福田:イギリスのヴァージン グループ創始者で、有名な冒険家の方でもあるリチャード・ブロンソンという方が、「これからの時代、45歳以下の経営者で、ソーシャルメディアをアクティブにやってないやつは駄目だ」という発言をされたんですね。「アメリカのGEなど、トップ企業の社長の顔を何人、思い浮かべられますか」という問に対して、ほぼ顔が浮かぶ人がいなかった。企業にも「法人格」という顔が必要で、ソーシャルメディアを通じて社長の顔が認知されていれば、それだけお客さんに安心感を及ぼすということですね。

もしどこかの企業の社長が自社サイトにかしこまった自分の写真を載せて、『お客さまをわくわくさせます』と書いたところで、説得力あると思いますか? やはり、何らかの形で、消費者とコミュニケーションしたいのが経営者だと思うんです。どんなソーシャルメディアであっても、「世間で流行っているSNSはやるべき」というのが僕のアドバイスです。

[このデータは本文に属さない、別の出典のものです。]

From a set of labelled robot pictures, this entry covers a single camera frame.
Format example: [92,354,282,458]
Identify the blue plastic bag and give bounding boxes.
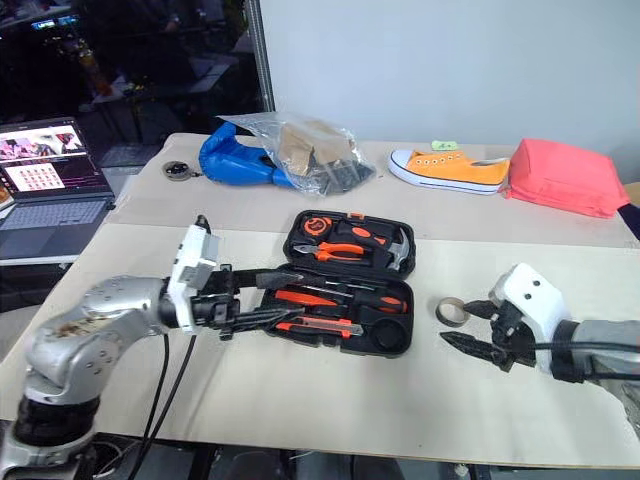
[197,121,300,191]

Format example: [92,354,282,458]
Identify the black tool case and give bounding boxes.
[262,209,417,360]

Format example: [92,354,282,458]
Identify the open laptop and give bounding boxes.
[0,116,118,262]

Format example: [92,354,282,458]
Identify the long flathead screwdriver black orange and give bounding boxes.
[257,269,392,292]

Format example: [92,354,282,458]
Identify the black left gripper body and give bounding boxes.
[189,265,247,342]

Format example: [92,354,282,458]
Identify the small orange screwdriver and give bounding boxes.
[274,288,340,308]

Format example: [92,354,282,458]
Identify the dark chair back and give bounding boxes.
[616,201,640,242]

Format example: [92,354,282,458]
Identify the orange handled pliers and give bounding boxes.
[292,240,372,263]

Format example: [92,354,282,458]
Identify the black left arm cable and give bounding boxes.
[133,331,199,466]

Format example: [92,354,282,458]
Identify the orange canvas sneaker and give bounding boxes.
[388,147,512,196]

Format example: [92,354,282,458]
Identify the orange black utility knife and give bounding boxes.
[275,316,365,338]

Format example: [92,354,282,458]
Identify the orange black tape measure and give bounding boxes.
[302,214,332,237]

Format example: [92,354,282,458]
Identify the aluminium frame post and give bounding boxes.
[251,0,277,114]

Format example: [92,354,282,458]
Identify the clear plastic bag with contents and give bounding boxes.
[216,113,377,198]

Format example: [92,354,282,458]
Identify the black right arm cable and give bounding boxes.
[531,338,640,382]

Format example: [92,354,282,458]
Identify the red fabric bag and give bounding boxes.
[503,137,632,220]

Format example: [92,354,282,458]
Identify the small round metal tin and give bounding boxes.
[161,159,204,180]

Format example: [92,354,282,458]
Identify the grey tape roll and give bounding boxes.
[434,296,472,330]

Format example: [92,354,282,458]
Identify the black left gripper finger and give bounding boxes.
[232,266,305,291]
[233,305,305,335]

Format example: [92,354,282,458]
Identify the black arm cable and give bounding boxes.
[133,331,199,466]
[531,338,640,382]

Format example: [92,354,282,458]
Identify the claw hammer black orange grip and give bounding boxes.
[333,218,413,273]

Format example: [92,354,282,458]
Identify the dark rounded shape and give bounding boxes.
[349,453,404,480]
[219,447,297,480]

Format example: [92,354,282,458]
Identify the short phillips screwdriver black orange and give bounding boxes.
[304,285,405,315]

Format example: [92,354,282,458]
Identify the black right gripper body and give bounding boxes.
[487,299,541,375]

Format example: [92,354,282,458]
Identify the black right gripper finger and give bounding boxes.
[439,329,507,366]
[461,299,501,318]

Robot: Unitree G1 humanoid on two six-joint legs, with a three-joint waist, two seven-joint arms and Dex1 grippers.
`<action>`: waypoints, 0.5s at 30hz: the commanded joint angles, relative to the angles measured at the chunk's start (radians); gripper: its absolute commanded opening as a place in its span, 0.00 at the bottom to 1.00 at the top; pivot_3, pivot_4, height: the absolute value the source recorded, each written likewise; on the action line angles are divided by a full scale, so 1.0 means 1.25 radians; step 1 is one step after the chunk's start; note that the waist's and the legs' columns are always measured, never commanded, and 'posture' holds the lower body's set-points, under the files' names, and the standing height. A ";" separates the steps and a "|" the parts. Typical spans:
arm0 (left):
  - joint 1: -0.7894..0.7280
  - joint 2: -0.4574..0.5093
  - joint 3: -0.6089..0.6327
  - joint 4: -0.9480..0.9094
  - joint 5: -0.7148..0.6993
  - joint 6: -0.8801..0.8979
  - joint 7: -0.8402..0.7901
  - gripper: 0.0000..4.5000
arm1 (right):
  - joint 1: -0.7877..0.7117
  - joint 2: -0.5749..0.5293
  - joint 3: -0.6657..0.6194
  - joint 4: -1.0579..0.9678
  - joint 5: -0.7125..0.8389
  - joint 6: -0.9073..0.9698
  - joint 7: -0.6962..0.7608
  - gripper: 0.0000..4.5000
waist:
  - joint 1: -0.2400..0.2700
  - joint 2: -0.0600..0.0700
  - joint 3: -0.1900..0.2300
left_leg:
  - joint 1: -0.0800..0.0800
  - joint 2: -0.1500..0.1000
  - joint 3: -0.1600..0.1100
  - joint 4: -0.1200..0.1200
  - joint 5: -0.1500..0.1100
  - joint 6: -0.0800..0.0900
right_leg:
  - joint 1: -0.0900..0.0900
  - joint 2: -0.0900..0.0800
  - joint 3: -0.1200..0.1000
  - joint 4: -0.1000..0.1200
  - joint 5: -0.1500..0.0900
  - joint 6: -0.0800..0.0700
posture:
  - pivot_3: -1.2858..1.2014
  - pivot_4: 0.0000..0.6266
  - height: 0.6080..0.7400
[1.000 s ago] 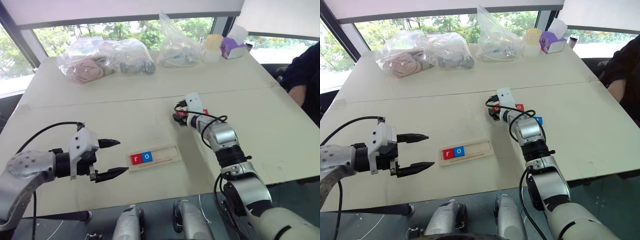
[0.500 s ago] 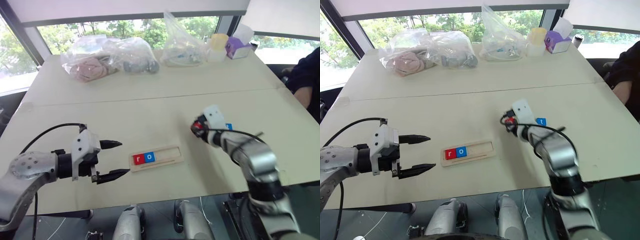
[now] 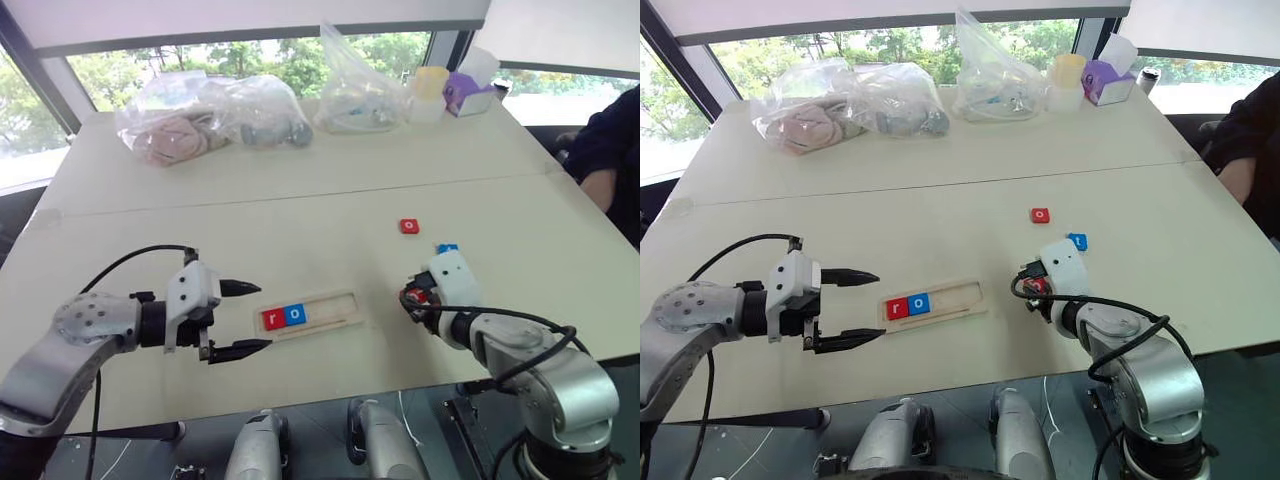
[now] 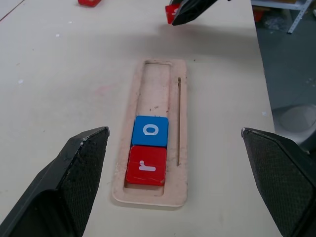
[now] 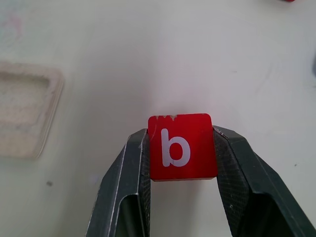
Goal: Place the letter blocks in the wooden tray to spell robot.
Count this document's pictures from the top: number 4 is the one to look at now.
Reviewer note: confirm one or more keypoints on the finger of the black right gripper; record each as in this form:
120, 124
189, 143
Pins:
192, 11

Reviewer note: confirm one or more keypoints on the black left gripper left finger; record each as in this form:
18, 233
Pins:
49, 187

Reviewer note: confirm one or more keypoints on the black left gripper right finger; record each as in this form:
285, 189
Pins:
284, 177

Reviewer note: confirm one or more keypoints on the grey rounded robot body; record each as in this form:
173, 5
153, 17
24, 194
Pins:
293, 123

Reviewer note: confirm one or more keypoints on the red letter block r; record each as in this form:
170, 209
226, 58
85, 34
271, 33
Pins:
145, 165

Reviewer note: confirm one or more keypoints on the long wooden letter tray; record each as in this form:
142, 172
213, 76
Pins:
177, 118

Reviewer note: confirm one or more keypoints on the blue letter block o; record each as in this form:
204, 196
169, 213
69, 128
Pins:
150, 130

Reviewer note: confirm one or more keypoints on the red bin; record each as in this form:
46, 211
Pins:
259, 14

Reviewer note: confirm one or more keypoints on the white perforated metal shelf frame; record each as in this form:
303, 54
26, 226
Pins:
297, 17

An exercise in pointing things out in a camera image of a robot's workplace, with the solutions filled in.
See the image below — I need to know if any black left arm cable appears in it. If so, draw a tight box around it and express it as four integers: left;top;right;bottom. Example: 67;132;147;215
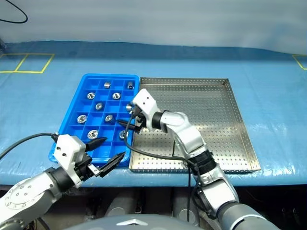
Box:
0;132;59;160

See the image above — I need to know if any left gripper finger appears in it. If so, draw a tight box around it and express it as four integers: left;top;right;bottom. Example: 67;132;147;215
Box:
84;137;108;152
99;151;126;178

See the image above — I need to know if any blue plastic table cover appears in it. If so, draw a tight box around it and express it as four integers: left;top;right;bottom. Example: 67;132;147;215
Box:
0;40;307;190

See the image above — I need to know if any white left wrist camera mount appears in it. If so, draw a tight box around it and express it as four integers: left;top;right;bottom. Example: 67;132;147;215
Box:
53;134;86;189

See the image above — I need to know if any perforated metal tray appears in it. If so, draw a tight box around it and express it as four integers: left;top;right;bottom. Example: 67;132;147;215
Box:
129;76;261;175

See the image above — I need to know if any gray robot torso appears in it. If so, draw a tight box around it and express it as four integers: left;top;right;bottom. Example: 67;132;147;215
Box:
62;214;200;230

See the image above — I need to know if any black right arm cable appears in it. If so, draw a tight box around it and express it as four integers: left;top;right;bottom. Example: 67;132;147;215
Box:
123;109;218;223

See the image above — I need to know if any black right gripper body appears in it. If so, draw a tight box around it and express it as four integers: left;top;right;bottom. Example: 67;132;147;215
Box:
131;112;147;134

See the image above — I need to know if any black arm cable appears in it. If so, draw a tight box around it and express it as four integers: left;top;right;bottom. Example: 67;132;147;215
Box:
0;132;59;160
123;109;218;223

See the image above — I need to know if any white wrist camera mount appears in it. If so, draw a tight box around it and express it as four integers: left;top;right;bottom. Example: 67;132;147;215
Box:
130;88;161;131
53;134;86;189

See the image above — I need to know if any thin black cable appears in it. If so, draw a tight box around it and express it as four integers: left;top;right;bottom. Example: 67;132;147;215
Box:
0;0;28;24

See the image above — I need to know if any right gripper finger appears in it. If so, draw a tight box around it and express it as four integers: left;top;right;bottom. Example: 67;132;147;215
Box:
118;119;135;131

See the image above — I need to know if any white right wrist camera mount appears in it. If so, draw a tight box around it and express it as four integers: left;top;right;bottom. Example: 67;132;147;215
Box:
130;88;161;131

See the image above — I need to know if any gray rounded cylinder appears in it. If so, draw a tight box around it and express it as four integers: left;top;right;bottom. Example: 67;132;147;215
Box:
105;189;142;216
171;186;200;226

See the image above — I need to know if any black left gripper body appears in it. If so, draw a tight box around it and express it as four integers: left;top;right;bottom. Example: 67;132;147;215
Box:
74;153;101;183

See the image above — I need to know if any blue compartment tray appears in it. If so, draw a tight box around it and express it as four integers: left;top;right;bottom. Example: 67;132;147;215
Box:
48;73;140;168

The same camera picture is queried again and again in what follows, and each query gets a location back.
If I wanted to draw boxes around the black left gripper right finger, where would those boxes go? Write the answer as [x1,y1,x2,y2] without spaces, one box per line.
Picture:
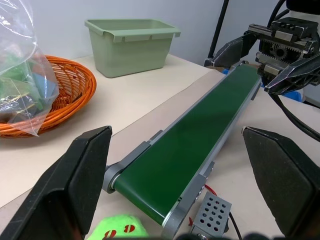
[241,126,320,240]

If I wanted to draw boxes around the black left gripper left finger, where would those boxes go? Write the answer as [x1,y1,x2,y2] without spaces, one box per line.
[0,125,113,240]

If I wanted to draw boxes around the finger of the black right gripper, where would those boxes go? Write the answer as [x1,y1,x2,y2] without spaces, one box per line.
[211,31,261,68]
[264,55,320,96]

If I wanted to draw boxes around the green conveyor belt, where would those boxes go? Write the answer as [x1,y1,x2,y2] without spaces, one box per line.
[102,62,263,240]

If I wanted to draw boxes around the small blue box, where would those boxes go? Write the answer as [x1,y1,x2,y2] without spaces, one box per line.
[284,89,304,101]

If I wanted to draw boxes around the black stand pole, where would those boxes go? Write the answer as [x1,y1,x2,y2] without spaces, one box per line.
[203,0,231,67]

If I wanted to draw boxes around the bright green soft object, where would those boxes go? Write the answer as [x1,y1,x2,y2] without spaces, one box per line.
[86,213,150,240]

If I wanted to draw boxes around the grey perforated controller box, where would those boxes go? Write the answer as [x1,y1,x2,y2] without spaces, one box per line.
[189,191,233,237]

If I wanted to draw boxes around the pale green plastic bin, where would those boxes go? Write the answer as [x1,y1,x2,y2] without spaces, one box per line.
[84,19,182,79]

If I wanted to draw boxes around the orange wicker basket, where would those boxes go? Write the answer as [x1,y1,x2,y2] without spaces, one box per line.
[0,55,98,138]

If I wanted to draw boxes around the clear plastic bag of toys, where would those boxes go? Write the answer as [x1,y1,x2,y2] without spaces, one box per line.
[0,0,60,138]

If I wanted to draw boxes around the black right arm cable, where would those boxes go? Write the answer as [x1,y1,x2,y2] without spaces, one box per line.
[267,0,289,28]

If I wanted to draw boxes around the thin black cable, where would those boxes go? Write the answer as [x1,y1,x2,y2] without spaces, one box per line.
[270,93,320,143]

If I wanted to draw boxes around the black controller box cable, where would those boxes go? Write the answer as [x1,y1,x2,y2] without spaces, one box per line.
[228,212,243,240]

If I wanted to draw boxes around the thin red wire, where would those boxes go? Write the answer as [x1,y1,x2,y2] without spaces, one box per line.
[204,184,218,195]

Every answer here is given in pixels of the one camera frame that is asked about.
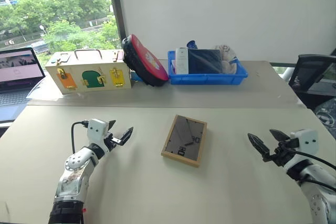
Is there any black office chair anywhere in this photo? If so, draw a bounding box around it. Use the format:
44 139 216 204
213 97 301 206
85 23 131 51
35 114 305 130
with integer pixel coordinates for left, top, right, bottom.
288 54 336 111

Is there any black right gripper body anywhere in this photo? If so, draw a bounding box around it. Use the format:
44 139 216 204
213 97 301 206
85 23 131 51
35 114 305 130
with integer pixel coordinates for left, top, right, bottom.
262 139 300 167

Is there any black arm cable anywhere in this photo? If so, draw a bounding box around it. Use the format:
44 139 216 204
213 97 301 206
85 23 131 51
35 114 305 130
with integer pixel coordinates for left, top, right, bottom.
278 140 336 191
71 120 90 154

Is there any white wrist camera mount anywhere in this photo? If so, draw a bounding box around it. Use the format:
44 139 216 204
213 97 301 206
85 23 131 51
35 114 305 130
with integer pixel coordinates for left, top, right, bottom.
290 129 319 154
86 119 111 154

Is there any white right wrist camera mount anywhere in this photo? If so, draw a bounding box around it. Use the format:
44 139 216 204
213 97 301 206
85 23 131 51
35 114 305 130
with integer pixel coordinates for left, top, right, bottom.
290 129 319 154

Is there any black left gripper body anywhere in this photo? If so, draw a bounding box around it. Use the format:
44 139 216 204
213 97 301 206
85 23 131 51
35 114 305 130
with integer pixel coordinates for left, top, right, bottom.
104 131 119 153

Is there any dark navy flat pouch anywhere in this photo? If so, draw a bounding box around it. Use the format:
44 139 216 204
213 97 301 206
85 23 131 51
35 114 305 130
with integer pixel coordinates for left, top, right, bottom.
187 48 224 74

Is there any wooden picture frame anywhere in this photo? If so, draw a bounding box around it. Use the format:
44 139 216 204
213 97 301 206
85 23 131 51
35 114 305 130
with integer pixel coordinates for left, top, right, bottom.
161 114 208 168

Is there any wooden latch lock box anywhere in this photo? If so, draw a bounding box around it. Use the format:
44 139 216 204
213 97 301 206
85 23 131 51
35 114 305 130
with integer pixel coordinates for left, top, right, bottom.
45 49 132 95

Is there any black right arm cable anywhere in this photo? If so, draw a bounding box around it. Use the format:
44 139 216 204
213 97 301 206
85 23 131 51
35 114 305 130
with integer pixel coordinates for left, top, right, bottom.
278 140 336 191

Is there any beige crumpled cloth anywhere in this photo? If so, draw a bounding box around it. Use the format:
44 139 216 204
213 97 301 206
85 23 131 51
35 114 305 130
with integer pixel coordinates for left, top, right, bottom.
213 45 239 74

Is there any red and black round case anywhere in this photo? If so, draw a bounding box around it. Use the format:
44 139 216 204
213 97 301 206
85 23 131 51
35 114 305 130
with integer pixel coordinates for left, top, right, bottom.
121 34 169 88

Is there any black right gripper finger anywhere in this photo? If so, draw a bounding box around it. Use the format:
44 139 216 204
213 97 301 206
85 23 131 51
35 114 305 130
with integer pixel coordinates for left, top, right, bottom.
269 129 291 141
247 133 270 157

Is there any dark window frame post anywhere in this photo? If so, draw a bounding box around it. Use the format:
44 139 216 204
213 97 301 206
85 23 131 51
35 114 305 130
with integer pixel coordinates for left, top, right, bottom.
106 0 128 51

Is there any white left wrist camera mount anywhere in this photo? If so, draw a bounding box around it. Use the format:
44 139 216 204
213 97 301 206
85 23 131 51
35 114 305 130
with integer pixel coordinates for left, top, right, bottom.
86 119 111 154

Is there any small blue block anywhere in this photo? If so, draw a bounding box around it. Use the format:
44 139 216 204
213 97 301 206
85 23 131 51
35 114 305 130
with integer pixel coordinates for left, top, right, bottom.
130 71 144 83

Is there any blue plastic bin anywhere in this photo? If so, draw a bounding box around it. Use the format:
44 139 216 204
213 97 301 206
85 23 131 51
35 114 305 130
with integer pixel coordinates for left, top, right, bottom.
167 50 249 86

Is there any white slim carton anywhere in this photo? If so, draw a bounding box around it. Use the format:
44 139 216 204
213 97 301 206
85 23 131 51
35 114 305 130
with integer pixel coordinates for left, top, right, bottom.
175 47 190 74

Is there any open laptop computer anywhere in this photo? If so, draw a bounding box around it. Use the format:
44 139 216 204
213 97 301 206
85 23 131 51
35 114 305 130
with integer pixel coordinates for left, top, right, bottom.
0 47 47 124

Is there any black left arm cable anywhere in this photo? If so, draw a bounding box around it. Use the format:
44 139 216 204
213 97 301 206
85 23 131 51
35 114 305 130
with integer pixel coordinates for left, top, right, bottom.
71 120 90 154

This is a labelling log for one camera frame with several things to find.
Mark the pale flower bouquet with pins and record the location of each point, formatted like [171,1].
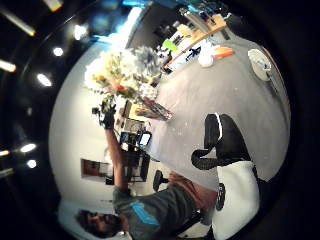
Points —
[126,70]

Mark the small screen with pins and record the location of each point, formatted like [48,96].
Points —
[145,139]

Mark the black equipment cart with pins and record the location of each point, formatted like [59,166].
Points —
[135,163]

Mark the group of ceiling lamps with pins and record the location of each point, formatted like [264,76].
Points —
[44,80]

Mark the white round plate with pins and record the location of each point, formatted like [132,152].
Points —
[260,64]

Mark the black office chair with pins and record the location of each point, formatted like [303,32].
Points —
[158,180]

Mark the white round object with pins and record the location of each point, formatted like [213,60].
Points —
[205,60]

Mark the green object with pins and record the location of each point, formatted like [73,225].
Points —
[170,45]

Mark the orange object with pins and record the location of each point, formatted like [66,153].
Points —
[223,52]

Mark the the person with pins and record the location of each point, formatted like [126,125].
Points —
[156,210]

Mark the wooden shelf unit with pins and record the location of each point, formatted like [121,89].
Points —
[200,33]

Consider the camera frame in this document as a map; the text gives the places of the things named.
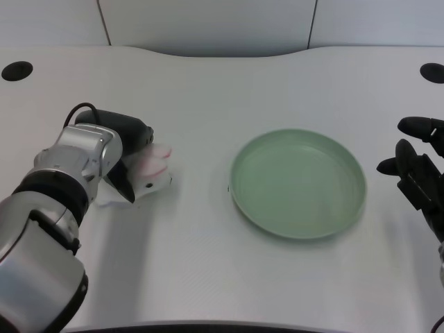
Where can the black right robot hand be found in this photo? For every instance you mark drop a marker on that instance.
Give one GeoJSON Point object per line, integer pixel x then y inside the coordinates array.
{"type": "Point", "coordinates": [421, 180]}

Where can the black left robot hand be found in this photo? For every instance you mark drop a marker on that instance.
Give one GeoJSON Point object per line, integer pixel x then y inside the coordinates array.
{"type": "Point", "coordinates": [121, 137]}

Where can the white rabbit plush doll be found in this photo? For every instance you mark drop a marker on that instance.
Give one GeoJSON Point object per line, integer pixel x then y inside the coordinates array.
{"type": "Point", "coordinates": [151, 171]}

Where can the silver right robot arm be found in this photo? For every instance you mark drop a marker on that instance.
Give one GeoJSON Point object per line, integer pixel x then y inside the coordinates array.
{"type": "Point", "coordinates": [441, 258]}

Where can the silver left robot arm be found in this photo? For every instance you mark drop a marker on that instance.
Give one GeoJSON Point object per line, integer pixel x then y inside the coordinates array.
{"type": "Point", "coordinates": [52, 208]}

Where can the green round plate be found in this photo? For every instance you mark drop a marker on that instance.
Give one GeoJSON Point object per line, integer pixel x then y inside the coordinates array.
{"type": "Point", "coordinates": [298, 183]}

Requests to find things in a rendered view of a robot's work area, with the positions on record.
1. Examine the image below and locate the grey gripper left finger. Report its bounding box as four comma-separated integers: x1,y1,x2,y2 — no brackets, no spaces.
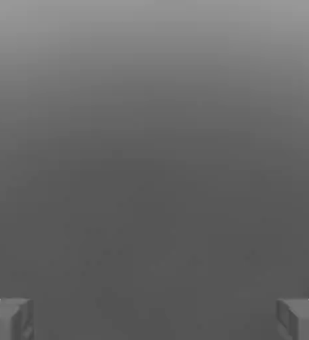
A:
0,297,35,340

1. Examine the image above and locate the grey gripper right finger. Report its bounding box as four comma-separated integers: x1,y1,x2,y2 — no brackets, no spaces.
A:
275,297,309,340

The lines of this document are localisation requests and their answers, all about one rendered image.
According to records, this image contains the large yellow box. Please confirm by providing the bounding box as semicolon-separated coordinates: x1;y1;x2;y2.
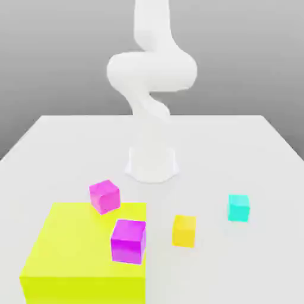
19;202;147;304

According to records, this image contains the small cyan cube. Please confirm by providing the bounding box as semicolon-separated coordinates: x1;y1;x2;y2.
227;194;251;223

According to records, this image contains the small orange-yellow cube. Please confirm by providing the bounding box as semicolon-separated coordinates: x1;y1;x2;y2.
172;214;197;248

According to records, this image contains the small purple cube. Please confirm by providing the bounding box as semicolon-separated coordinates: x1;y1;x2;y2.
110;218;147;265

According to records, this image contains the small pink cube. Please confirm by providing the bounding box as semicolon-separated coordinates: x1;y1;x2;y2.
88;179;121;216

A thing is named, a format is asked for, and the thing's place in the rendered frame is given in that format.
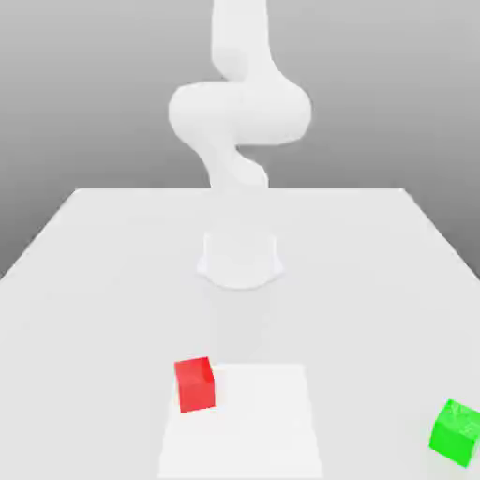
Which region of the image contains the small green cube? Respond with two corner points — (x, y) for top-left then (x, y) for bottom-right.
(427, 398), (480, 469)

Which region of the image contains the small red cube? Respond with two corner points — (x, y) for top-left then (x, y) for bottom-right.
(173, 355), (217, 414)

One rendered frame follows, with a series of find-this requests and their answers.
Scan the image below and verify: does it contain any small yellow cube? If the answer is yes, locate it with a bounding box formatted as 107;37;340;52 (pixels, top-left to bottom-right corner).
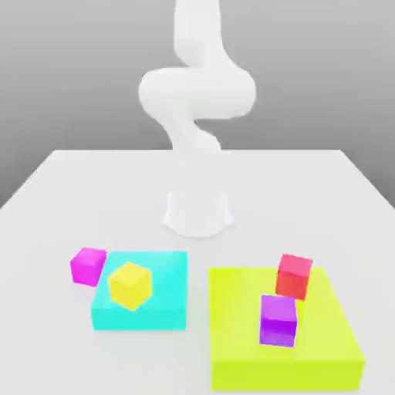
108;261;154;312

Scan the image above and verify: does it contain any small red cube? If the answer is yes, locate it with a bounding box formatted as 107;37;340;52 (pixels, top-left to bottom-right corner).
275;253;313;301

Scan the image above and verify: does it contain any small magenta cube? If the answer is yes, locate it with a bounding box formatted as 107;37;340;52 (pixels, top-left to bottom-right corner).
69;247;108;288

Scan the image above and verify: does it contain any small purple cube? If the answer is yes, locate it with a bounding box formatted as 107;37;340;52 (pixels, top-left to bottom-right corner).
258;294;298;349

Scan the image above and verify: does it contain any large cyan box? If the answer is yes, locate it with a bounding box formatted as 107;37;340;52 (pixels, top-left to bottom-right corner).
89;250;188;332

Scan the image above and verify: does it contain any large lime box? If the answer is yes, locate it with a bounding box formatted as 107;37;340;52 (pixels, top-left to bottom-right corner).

じゃあ、どういうふうにやるか。ほとんどのメディアは「C to C」なので、たとえ経営者であっても、「知り合いのおじさん」とか「お姉さん」という、友達のような親近感を持ってユーザーは見ているわけです。だから、「きょう、面白い印刷物つくったよ」とか、「こんな新しいテレビの番組出ました」なんていう宣伝ばかりだったら、フォローを外されますよね。キャンペーンのことばかりつぶやいて、全然フォロワーがいないというのはありがちなんです。僕がいつも企業の広報の方にコンサルタントでお伝えするのは、「TwitterでもインスタグラムでもFacebookでも、“3対1の法則”をやられたらいいですよ」と。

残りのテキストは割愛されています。